Wallophis brachyura, known commonly as the Indian smooth snake or suvaro saap, is a species of rare harmless snake in the family Colubridae. The species is endemic to India.

==Geographic range==
W. brachyura is found in isolated localities in the state of Maharashtra in western peninsular India.

==Habitat==
The preferred habitat of W. brachyura is dry plains.

==Description==
The following description is based on Malcolm Smith (1943):

Nostril large, between two nasals; internasals 0.3 to 0.5 as long as the prefrontals; frontal nearly as broad as long, in contact with a large preocular; loreal longer than high; 2 postoculars; temporals 2+2; 8 supralabials, 4th and 5th touching the eye; anterior genials larger than the posterior, the latter separated by two or three series of small scales. Scales in 23:23:19 rows; ventrals large, rounded; tail rather short. Ventrals 200–224; Caudals 46–53; Anals 1.

Hemipenis extending to the 13th caudal plate, not forked. The distal half is calyculate, the cups being large and with scalloped edges; the proximal half is spinose, two or three spines at the base being much larger than the others (bad specimen).

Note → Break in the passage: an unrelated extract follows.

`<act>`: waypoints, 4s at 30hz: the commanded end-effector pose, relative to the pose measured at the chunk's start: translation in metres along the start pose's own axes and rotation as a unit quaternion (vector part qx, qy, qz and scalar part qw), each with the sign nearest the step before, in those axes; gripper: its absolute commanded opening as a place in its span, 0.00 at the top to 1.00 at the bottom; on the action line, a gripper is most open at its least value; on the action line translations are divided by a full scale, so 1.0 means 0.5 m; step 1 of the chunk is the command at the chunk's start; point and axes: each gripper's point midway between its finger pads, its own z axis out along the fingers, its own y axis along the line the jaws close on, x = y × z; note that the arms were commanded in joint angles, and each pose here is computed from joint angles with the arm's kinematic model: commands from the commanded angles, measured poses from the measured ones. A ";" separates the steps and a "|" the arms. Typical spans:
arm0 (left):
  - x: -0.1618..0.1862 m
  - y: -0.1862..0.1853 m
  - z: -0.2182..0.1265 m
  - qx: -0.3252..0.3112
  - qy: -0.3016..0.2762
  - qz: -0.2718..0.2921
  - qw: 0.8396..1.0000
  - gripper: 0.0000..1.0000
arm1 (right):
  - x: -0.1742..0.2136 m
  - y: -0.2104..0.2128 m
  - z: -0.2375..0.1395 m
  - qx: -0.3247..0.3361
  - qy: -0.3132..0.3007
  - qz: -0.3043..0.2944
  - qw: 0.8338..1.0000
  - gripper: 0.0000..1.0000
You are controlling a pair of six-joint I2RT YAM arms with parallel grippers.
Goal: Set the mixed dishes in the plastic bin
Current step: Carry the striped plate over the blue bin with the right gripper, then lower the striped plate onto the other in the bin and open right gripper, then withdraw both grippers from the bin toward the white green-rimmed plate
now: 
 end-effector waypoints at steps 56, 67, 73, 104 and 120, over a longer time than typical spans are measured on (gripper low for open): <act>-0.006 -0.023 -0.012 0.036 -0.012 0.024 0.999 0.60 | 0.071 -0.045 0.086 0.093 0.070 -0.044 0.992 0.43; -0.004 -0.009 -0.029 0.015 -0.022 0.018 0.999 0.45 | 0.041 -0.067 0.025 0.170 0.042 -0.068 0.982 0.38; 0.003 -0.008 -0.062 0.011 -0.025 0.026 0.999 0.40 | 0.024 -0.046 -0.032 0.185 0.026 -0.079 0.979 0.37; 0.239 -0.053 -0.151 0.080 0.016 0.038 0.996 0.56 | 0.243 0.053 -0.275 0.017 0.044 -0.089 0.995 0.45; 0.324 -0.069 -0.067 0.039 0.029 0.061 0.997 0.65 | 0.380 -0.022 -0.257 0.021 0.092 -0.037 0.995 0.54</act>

Olive-brown above, with indistinct light variegations on the anterior half of the body and head; lower parts whitish.
Total length: males 515 mm, tail 75 mm; females 460 mm, tail 55 mm.

Range. Northern India. Poona district and Visapur, near Bombay; S.E. Berar.

A rare snake.

==Diet==
The diet of W. brachyura is unknown.

==Reproduction==
The manner of reproduction of W. brachyura is unknown.